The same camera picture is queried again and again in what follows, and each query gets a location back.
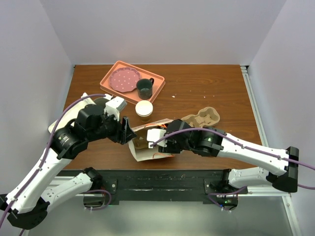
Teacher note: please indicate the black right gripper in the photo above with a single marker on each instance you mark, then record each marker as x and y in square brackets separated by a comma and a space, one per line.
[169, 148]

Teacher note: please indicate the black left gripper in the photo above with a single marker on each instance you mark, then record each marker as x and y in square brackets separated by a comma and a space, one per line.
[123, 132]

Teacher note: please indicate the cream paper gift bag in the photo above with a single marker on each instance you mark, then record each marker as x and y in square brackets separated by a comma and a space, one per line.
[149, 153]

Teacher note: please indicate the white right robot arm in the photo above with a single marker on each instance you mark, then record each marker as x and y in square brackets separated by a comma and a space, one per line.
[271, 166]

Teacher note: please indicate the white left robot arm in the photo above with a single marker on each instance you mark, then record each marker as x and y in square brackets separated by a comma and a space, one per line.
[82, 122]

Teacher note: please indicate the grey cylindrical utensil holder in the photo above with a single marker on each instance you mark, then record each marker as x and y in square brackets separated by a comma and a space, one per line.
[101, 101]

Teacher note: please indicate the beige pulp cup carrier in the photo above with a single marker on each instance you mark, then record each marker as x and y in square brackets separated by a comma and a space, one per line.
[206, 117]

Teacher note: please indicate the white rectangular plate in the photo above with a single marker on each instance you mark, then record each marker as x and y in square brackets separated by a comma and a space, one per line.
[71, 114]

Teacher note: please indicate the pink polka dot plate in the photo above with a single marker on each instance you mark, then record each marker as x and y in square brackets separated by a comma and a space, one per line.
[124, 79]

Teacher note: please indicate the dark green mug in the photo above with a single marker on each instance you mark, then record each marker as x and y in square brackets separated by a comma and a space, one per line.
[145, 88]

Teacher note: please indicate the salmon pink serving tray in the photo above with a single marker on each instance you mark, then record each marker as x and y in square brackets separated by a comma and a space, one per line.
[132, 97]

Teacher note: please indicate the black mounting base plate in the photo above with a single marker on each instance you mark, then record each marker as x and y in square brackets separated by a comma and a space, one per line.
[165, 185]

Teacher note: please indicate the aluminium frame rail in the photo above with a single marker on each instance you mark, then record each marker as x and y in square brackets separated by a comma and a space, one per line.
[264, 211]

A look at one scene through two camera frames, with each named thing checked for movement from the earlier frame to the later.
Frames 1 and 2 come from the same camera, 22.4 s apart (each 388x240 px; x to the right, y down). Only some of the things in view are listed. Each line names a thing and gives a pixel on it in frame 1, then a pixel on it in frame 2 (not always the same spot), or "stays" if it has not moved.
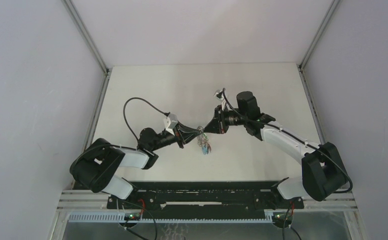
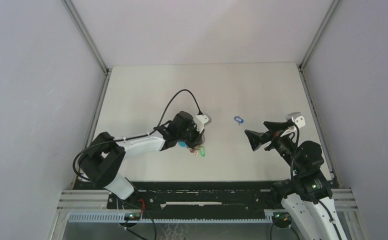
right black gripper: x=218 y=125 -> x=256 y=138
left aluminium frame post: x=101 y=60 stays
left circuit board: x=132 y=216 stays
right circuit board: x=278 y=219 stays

○ ○ ○ ○

## YOUR OBJECTIVE
Working from the records above, write out verbatim only the lines from the line containing "Teacher note: please indicate the grey" through the line containing "A look at one".

## EXPECTED OUTPUT
Teacher note: please indicate the grey cylindrical utensil holder in the photo above with a single marker on each instance you mark, then record each marker as x and y in square brackets separated by a comma and a space, one per line.
[101, 101]

Teacher note: please indicate the beige pulp cup carrier in the photo above with a single marker on each instance you mark, then record each marker as x and y in square brackets separated by a comma and a space, one per line.
[206, 117]

Teacher note: please indicate the white rectangular plate in the photo above with a single marker on each instance you mark, then record each marker as x and y in square brackets separated by a comma and a space, one per line.
[71, 114]

Teacher note: please indicate the pink polka dot plate in the photo above with a single marker on each instance you mark, then record each marker as x and y in square brackets separated by a comma and a space, one per line.
[124, 79]

Teacher note: please indicate the dark green mug in the photo above with a single marker on each instance you mark, then record each marker as x and y in square brackets separated by a comma and a space, one per line.
[145, 88]

Teacher note: please indicate the salmon pink serving tray in the photo above with a single marker on each instance you mark, then record each marker as x and y in square brackets separated by a comma and a space, one per line.
[132, 97]

Teacher note: please indicate the black mounting base plate in the photo above with a single marker on each instance you mark, then record each marker as x and y in square brackets separated by a comma and a space, one per line.
[165, 185]

Teacher note: please indicate the aluminium frame rail in the photo above with a single marker on each instance you mark, then record each marker as x and y in square brackets separated by a comma and a space, one per line.
[264, 211]

A look at one scene through two camera frames, with each named thing checked for movement from the earlier frame to the later.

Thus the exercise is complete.